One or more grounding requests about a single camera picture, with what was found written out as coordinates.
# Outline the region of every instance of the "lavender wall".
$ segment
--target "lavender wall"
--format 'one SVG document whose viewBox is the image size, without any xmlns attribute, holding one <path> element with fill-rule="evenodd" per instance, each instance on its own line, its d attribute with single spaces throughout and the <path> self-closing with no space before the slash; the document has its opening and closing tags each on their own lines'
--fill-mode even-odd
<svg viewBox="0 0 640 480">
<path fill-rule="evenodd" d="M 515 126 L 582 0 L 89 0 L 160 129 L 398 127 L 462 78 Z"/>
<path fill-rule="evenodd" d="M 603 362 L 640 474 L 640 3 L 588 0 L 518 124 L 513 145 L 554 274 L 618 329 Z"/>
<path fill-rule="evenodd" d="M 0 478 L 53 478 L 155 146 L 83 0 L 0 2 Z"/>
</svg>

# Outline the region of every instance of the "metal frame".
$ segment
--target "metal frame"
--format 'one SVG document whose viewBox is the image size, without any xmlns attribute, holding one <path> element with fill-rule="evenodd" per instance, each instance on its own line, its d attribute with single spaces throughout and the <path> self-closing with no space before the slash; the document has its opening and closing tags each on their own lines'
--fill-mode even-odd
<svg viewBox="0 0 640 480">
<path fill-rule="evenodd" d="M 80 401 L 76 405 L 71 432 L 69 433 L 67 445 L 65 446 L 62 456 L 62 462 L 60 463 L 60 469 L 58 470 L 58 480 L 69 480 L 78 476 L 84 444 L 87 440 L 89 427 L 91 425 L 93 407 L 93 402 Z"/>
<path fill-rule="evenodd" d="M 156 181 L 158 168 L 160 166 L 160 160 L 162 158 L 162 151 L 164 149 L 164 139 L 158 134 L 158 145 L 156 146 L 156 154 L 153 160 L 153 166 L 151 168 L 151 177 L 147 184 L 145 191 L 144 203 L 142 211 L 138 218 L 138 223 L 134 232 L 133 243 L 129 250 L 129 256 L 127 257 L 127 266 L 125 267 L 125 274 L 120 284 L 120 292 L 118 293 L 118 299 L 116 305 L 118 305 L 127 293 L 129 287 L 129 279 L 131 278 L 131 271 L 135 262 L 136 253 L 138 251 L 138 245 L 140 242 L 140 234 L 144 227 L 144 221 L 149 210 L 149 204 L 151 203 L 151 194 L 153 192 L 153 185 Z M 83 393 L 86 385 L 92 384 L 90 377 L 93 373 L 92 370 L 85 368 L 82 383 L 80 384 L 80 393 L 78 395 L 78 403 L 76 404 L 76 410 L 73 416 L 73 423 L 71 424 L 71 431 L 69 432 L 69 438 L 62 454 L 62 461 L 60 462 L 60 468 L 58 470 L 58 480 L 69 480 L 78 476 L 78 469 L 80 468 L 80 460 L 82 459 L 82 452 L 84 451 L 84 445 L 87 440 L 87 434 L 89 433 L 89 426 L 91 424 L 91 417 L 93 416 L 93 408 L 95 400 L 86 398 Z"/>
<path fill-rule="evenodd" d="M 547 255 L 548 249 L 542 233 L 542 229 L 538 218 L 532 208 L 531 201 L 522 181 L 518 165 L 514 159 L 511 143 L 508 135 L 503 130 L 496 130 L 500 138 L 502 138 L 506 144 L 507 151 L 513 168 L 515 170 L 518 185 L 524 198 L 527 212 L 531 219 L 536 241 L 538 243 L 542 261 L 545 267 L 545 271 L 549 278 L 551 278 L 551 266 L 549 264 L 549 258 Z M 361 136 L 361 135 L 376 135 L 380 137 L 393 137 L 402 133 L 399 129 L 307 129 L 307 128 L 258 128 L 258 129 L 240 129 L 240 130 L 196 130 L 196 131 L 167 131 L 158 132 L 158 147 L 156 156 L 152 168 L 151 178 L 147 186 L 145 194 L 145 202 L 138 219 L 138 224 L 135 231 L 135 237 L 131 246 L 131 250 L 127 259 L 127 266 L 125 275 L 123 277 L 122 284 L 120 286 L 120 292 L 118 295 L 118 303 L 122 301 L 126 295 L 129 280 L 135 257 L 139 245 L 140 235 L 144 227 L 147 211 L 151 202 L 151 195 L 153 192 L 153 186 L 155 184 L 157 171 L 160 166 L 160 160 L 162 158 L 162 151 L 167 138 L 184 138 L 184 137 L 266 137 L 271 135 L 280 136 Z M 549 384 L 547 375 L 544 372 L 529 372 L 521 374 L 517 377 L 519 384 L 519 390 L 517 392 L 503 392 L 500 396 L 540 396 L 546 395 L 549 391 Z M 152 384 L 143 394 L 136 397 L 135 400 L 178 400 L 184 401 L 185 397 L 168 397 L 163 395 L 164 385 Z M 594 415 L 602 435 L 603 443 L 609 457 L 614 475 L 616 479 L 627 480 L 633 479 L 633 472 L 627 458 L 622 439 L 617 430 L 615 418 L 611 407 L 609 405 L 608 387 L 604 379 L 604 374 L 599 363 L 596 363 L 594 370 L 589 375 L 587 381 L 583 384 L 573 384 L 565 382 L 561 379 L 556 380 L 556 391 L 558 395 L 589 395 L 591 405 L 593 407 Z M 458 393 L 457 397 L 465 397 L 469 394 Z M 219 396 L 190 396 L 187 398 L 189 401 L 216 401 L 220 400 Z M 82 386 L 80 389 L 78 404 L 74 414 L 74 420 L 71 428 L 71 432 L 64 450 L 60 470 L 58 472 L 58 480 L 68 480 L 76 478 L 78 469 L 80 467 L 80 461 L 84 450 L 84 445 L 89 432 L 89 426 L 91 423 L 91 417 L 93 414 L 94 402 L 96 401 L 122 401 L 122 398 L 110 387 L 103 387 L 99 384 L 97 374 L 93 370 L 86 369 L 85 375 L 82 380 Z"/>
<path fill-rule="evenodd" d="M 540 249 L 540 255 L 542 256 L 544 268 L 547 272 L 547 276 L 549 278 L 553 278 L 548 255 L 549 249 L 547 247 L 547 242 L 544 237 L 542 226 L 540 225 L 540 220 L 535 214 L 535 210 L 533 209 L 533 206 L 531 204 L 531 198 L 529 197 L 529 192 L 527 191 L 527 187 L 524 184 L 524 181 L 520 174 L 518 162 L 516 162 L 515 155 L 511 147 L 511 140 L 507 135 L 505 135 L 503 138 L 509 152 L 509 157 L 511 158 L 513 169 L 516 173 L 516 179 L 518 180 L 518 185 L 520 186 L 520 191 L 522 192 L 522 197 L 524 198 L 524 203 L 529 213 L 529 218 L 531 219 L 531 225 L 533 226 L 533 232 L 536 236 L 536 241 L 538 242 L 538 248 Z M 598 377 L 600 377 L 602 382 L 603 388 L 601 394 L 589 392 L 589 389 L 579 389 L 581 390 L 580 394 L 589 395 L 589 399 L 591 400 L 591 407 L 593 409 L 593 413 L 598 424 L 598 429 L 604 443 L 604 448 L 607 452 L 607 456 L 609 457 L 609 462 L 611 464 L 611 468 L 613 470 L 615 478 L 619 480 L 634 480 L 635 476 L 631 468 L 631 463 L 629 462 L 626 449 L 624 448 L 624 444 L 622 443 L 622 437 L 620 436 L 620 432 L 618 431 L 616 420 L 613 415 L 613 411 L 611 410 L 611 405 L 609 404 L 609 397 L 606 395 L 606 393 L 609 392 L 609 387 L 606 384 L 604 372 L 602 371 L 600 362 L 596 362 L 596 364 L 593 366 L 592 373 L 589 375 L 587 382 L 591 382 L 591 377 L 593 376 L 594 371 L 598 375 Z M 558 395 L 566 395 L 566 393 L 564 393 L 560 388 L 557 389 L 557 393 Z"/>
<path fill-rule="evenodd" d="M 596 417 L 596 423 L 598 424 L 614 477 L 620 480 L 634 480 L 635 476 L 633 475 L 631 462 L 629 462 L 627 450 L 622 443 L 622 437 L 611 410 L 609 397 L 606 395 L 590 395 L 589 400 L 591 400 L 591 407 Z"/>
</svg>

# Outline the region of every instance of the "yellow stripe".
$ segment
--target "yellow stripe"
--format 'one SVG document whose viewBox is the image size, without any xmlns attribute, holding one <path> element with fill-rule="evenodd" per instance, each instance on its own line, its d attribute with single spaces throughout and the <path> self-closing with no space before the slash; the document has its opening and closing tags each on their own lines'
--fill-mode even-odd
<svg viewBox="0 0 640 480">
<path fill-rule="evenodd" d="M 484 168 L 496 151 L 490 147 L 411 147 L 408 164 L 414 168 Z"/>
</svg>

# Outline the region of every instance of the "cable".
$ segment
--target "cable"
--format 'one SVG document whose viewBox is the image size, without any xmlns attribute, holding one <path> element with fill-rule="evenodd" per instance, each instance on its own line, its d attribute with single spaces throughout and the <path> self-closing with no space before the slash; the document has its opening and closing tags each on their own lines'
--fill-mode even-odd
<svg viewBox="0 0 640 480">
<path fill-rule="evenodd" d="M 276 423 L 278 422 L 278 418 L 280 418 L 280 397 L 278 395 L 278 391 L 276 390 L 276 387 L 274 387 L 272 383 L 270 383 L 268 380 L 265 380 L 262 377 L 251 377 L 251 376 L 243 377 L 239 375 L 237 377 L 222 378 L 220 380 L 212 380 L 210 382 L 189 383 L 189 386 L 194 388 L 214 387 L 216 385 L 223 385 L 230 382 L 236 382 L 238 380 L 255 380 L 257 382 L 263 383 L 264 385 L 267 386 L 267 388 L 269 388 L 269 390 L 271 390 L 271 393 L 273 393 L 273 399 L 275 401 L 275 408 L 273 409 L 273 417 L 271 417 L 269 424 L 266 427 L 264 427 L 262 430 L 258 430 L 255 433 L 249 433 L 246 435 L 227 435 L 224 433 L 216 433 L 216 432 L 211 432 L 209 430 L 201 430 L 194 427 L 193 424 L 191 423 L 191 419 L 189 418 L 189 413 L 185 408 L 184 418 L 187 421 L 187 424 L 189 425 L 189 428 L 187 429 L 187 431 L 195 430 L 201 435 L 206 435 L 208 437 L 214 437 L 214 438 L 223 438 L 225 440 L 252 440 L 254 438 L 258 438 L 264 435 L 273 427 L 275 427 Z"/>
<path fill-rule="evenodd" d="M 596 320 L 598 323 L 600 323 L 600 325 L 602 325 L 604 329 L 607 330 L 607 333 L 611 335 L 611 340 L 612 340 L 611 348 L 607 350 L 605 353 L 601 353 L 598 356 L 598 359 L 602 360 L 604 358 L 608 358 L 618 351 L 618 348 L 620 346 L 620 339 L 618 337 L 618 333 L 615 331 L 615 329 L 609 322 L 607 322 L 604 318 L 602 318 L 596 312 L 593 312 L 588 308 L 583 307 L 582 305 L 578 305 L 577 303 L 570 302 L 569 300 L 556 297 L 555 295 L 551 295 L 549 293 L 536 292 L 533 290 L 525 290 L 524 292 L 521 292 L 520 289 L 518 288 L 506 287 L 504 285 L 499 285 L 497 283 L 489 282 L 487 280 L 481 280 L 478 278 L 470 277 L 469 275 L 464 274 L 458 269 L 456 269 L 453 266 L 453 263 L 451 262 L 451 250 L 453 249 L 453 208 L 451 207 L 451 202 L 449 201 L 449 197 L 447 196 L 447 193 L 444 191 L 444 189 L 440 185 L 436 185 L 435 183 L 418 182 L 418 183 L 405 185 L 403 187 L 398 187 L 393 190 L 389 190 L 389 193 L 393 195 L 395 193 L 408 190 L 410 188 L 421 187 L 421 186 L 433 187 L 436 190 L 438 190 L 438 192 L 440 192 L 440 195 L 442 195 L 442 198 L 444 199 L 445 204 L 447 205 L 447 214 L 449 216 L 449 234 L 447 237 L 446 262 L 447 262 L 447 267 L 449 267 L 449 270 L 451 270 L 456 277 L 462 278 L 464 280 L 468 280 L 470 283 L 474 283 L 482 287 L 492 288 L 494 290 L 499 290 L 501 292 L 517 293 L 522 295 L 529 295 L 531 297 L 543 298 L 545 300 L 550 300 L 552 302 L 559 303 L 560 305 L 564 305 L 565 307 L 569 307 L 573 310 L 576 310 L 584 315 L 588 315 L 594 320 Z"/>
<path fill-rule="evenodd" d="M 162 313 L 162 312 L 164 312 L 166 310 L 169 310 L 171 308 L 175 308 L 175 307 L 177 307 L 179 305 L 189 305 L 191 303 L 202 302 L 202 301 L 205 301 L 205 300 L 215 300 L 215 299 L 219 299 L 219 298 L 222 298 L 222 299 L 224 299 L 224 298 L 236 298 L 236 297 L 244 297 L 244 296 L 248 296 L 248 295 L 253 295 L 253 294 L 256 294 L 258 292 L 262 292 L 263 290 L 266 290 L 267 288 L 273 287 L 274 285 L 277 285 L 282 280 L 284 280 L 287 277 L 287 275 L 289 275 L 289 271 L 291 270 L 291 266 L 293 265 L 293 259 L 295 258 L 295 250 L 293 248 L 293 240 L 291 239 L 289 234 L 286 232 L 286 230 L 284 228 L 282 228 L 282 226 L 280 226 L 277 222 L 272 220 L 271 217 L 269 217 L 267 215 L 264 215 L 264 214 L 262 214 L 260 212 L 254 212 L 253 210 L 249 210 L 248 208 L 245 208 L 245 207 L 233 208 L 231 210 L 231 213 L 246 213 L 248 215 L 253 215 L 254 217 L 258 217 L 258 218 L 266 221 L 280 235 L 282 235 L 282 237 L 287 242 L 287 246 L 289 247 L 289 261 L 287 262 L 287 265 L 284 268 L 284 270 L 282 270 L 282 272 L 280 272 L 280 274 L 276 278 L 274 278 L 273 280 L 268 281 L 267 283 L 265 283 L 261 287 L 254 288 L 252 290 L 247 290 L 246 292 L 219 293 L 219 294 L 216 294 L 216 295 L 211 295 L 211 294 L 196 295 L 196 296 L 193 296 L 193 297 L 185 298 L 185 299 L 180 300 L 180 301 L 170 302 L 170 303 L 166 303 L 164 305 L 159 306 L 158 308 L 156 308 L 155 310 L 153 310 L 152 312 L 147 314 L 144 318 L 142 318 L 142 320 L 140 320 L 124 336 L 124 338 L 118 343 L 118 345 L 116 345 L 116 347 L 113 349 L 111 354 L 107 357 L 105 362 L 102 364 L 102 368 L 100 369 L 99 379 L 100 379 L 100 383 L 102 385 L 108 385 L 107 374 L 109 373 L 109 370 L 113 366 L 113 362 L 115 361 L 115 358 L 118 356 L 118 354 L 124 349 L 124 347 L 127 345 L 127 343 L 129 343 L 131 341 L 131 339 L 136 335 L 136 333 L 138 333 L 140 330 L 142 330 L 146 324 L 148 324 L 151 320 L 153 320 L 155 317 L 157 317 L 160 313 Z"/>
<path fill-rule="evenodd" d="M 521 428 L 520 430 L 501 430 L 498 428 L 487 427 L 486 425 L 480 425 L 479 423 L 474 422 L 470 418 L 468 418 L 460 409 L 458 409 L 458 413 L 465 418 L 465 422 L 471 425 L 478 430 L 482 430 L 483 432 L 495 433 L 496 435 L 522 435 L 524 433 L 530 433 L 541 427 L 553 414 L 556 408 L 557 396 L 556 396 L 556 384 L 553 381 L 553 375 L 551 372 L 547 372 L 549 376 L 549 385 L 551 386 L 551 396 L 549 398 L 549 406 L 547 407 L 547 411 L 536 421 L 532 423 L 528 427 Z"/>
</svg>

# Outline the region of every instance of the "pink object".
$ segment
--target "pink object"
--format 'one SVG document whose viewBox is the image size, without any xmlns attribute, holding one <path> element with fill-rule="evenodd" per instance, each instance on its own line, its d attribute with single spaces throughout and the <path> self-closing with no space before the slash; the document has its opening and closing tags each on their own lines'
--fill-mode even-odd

=======

◆ TASK STATEMENT ◆
Return only the lines of the records in which the string "target" appears.

◆ TASK OUTPUT ◆
--target "lavender wall"
--target "metal frame"
--target "yellow stripe"
--target "cable"
--target "pink object"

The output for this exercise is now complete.